Bottom of strip-tube for column 2 labeled "H"
Bottom row of strip tube
  1. IMPORTANT! If you have an odd number of tube strips overall, you’ll need to add an extra dummy strip. This should be set up exactly like the other strips (i.e. with ball bearings), and you can label it “D” or “N”. If we have an odd number of tube strips, we will need this extra one in order to keep our plates balanced when the tubes eventually get centrifuged during the DNA extraction.

 

  1. Now that the tubes are labeled and are holding the bearings, it’s time to take the tissue samples. The point here is to take a moderate amount of tissue, and break it into a few pieces. Most importantly, you should strive to take roughly the same amount of tissue for each sample. For monocots, this is relatively easy. Folks working with dicots might need to do a bit more work to get tissue pieces to easily fit into the tubes. For wheat, I just cut a piece of leaf the length of my pinky:
Pinky-length section of wheat seedling leaf
An easy measure of length

Then cut it in half, and cut each of those halves into halves:

Wheat seedling leaf cut into quarters
Quartered leaf

Then just place the four leaf pieces into the tube, and move on to the next sample:

Wheat tissue ready for DNA extraction
Some wheat tissue samples, capped and ready for freezing

I wipe down the scissors/clippers with alchohol between each sample to try and minimize cross-contamination.
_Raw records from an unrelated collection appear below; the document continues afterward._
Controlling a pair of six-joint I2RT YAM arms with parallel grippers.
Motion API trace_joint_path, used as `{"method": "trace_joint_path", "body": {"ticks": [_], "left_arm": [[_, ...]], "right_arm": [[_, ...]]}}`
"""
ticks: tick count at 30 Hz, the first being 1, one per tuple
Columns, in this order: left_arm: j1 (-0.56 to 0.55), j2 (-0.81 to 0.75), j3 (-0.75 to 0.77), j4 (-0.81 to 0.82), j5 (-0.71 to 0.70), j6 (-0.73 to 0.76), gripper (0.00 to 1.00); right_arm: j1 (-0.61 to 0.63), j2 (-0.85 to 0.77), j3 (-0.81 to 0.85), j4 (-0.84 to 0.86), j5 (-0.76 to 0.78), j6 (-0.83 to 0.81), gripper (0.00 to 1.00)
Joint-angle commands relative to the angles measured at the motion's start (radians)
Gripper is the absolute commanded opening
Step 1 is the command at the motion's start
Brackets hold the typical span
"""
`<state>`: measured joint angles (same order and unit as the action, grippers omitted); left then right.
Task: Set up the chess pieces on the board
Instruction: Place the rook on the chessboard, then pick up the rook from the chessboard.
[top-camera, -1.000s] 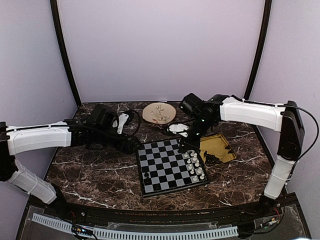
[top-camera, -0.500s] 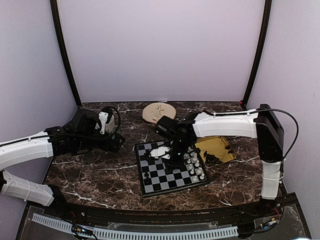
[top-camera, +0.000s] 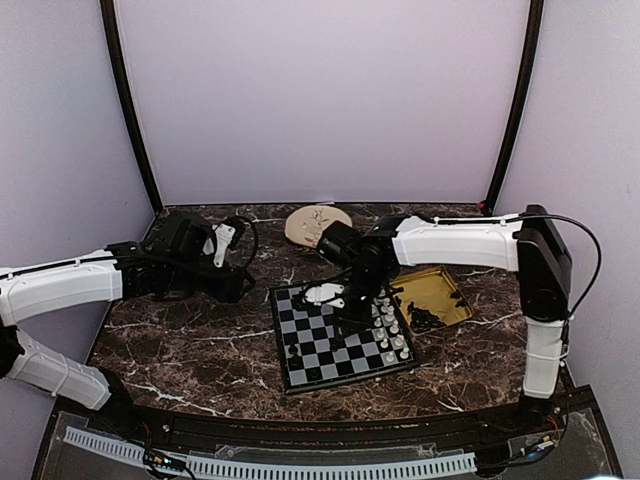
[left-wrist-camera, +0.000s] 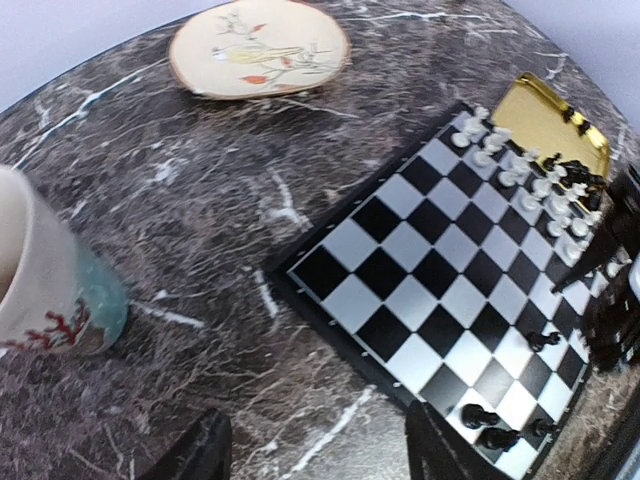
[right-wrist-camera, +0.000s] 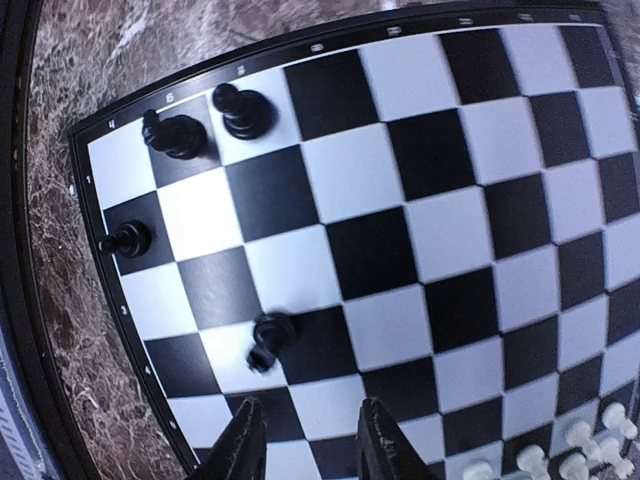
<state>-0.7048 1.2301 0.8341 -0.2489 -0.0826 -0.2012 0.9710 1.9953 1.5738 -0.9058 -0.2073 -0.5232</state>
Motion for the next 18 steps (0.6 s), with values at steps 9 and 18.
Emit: {"method": "trace_joint_path", "body": {"ticks": [9,18], "left_arm": [[-0.146,0.353,0.405,-0.308,0.381,0.279,0.47],[-0.251,0.562,0.584,-0.389,0.355,0.315,0.48]], "right_arm": [[-0.458,-0.489,-0.398,0.207,-0.109,0.034,0.31],[-0.873,-0.826,-0.795,0.555,-0.241,0.179,0.42]]}}
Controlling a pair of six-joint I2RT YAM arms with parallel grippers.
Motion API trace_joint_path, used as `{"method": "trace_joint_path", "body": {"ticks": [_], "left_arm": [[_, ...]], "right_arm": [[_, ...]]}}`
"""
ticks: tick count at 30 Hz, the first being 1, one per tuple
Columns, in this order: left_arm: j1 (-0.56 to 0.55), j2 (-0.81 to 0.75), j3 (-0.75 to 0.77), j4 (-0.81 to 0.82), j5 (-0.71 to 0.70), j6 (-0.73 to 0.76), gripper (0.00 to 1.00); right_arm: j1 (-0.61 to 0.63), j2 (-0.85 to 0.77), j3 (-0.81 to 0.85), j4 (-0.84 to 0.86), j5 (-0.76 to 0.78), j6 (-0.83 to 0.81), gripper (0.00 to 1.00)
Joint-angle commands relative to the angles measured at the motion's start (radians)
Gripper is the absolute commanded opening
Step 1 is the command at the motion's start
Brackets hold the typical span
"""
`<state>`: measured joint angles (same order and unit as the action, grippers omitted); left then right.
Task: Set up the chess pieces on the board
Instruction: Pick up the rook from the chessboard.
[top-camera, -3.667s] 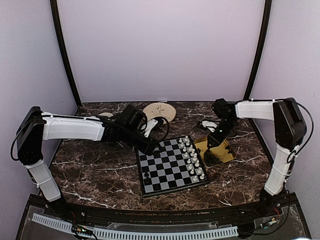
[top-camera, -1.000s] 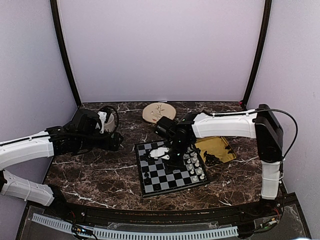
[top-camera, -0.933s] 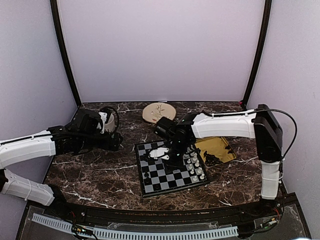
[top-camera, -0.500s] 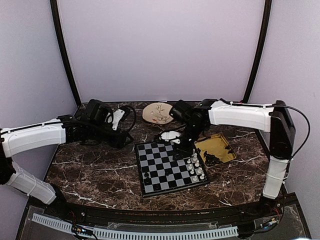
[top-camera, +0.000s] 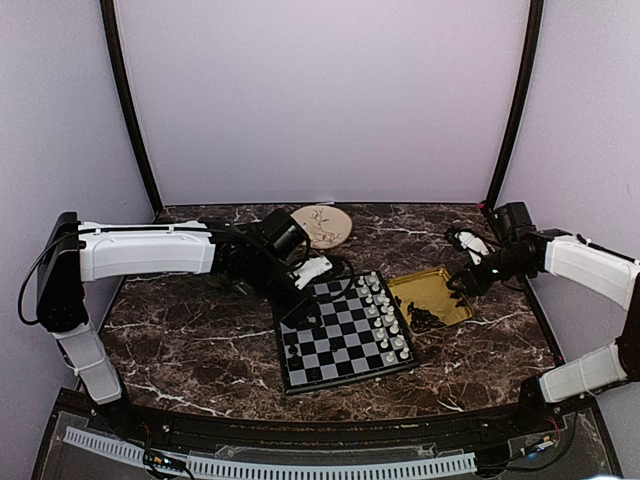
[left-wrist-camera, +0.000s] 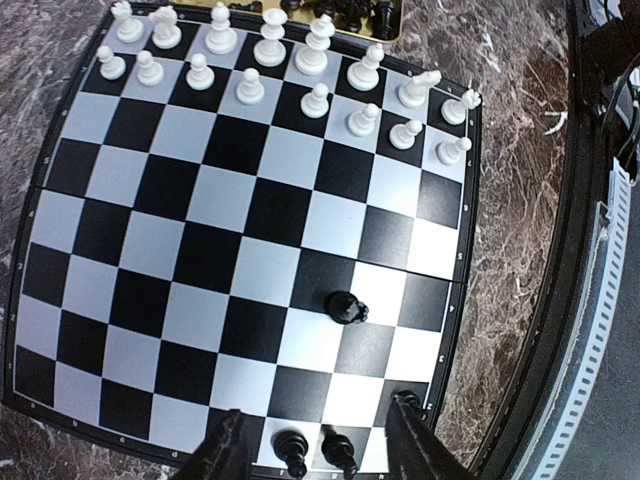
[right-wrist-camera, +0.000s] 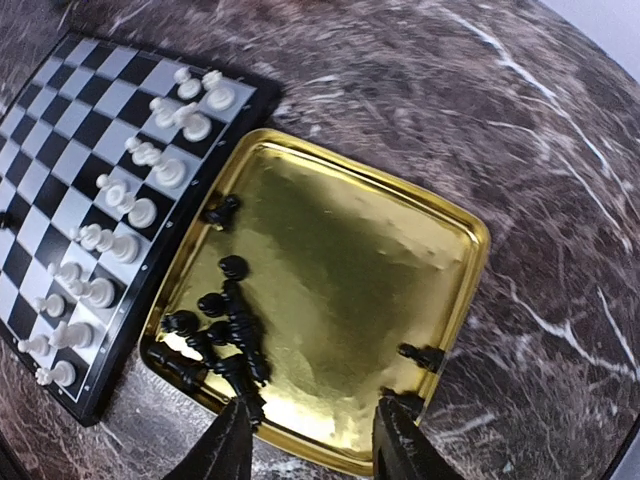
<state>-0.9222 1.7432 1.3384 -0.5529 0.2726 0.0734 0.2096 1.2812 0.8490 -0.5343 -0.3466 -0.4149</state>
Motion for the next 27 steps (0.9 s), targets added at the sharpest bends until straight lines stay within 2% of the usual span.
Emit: {"method": "trace_joint_path", "body": {"ticks": [1,10,27], "left_arm": [[-0.043,0.071,0.098,-0.094,-0.009,0.044,0.48],[-0.082,0.192,0.189,-0.119,-0.066,0.046,0.43],[-0.101,0.301,0.253,-0.134,-0.038,0.043,0.41]], "right_arm": [[-0.135,-0.126,-0.073,0.188,-0.107,0.073,0.42],[-0.177,-0.144,-0.093,0.219,-0.077,0.043,0.42],[-0.177,-0.095,-0.077,0.201,-0.110,0.021,0.42]]}}
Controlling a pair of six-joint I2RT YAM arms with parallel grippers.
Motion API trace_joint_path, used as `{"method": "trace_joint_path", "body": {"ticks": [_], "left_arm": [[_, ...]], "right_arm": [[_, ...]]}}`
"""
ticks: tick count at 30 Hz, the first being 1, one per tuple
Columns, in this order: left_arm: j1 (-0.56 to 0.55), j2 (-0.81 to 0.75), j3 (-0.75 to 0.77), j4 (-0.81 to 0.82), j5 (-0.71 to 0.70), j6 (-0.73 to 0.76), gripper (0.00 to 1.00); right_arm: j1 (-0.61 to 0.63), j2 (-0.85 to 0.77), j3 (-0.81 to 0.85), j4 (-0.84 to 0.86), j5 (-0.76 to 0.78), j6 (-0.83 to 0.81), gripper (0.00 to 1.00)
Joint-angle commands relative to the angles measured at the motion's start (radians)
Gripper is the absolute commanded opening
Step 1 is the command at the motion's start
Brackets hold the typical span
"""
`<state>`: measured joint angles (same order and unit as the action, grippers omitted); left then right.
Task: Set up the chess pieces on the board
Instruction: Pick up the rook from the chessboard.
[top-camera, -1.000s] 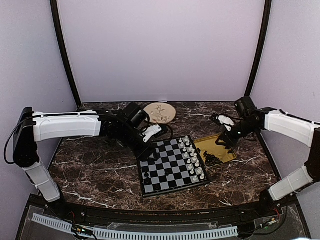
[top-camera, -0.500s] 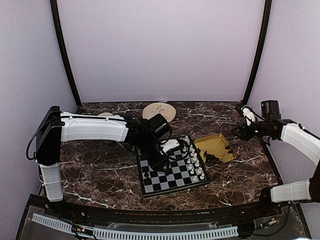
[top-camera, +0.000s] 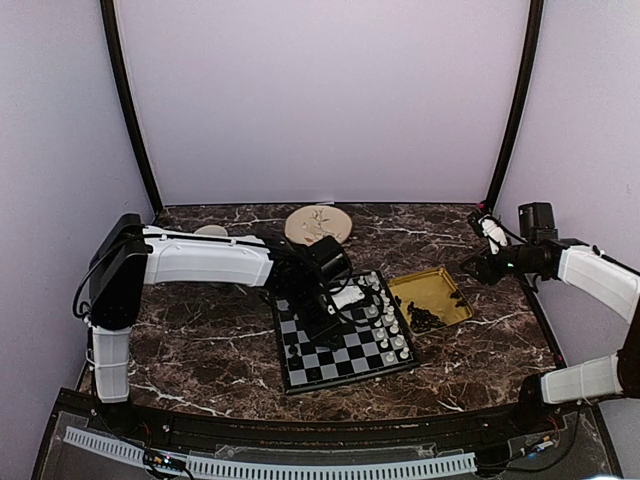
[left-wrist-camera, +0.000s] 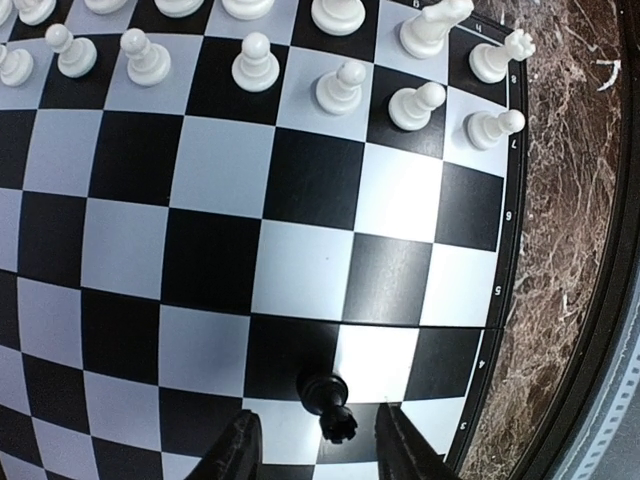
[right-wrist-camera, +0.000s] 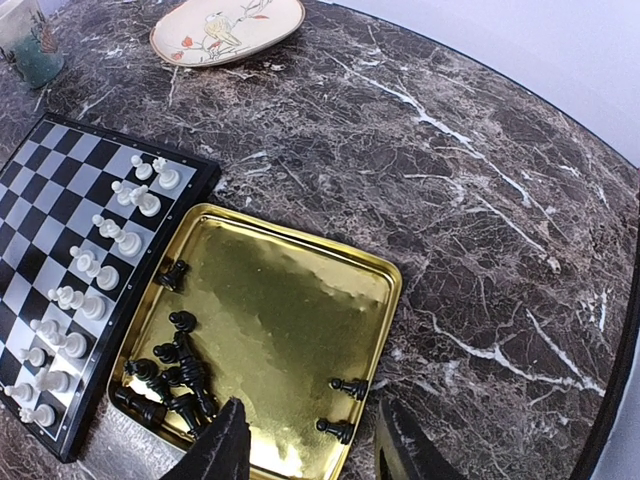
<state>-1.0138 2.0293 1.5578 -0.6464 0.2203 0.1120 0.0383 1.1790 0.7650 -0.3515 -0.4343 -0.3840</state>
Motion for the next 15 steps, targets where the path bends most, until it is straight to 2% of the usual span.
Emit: {"method": "trace_joint_path", "body": {"ticks": [1,4,15], "left_arm": [[-0.011,0.020,0.037,-0.042,0.014,0.003,0.41],[-0.011,0.031,0.040,-0.039,0.003,-0.004,0.39],[-0.011,0.039,0.054,-0.054,-0.020,-0.009,0.14]], "right_arm": [[-0.006,0.007,0.007,0.019,-0.024,-0.011,0.42],[-0.006,0.007,0.007,0.019,-0.025,-0.013,0.42],[-0.005,0.017,0.008,0.012,-0.032,-0.016,0.41]]}}
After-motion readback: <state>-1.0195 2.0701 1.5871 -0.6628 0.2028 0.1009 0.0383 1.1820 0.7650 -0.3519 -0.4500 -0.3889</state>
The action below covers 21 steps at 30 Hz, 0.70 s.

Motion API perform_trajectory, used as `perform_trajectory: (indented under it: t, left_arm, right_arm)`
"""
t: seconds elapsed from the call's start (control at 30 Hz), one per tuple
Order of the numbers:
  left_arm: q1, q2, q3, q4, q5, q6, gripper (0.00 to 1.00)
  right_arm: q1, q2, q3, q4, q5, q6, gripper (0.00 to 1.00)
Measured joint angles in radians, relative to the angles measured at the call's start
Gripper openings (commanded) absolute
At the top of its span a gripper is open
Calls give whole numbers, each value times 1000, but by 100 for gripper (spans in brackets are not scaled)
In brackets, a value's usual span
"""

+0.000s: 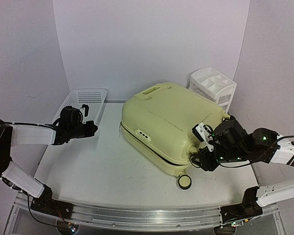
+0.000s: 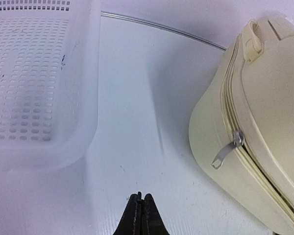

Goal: Open, take out, and arrange the luggage
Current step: Rotate the luggage at the center of the board.

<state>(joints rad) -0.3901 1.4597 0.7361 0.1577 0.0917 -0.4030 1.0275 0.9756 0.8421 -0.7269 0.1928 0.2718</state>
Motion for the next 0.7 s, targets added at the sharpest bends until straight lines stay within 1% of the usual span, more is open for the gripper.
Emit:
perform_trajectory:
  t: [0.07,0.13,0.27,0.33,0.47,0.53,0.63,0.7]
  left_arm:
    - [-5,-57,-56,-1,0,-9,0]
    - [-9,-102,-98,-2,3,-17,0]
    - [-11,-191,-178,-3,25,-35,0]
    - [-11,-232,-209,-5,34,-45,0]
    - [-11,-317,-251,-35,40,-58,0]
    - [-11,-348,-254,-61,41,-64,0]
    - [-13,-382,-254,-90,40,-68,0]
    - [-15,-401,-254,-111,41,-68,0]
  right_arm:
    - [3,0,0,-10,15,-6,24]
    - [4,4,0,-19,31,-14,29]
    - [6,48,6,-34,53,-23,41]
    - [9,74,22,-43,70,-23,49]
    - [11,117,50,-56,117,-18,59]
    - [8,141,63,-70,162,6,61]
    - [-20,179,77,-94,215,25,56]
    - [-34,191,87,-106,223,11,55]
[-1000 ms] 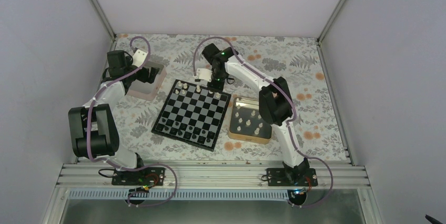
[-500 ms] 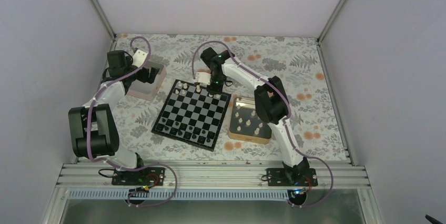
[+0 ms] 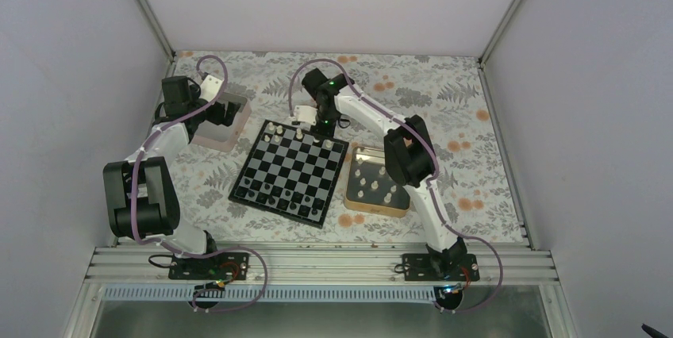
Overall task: Set up the chess pieces on the board
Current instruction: Place the chess piece on the chessboard.
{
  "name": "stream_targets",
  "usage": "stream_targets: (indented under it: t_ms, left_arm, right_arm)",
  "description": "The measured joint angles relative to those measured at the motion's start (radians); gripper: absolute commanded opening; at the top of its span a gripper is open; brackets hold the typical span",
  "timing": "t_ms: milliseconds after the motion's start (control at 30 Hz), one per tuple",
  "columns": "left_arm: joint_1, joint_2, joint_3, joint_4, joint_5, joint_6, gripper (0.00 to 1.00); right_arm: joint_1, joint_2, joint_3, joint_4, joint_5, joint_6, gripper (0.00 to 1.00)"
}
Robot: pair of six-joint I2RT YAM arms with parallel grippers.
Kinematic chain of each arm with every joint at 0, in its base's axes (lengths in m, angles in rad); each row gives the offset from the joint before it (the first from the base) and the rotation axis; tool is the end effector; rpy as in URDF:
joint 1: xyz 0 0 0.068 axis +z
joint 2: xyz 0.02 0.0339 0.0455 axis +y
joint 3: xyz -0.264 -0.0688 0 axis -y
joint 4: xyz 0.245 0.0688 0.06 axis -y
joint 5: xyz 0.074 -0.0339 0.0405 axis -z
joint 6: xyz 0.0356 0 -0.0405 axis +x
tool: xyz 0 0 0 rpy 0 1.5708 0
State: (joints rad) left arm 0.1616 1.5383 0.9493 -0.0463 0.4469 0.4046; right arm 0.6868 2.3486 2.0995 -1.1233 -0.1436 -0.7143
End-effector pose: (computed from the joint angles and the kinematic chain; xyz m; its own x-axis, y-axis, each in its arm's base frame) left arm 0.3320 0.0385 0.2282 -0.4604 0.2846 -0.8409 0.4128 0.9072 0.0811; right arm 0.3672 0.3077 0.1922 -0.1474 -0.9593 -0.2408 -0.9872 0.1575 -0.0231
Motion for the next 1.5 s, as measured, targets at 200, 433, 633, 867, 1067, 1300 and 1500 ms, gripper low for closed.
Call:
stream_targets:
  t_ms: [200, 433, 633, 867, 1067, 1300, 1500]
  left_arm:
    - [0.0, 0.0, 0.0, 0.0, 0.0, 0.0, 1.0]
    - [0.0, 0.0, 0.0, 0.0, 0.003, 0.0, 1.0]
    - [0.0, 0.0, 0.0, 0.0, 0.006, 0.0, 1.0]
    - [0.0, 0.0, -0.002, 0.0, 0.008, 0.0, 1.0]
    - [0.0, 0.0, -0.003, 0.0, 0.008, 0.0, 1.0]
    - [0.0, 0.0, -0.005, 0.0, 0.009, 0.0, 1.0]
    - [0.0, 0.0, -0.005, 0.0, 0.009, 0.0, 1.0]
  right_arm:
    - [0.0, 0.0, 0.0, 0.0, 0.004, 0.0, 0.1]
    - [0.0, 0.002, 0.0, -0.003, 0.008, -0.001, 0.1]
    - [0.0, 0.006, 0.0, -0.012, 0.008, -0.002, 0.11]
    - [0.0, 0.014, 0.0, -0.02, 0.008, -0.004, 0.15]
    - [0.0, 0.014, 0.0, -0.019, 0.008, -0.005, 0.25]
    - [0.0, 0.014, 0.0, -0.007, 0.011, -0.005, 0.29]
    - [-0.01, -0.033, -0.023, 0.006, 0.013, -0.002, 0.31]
  1. If you will be freezing the tissue, then you can place the caps onto each strip as you go. If you are able to lyophilize the tissue, then leave the caps off. You can then place the tubes in the lyophilizer for about 48 hours, giving you nice, paper-dry tissue. I then cap the tubes and store the lyophilized tissue in the fridge, though it should be able to safely stay at room temperature for a long time, if fridge space is tight.
  2. It’s also a good idea to save extra tissue in case something goes wrong during an extraction. There are three ways to do this:
    • Keep the plants alive until extractions are completed (easiest, but requires potting mix and may be impractical if extractions won’t be performed for a while)
    • Collect two sets of tissue samples (you might have guessed… this takes twice the effort and materials compared to taking single samples)
    • Save extra seed of all lines (sometimes extra seed isn’t available, and you’ll waste a week or two waiting for seeds to germinate for any repeat extractions)

Epilogue

That’s really all there is to it. You now have nice, consistent tissue samples ready for DNA extraction.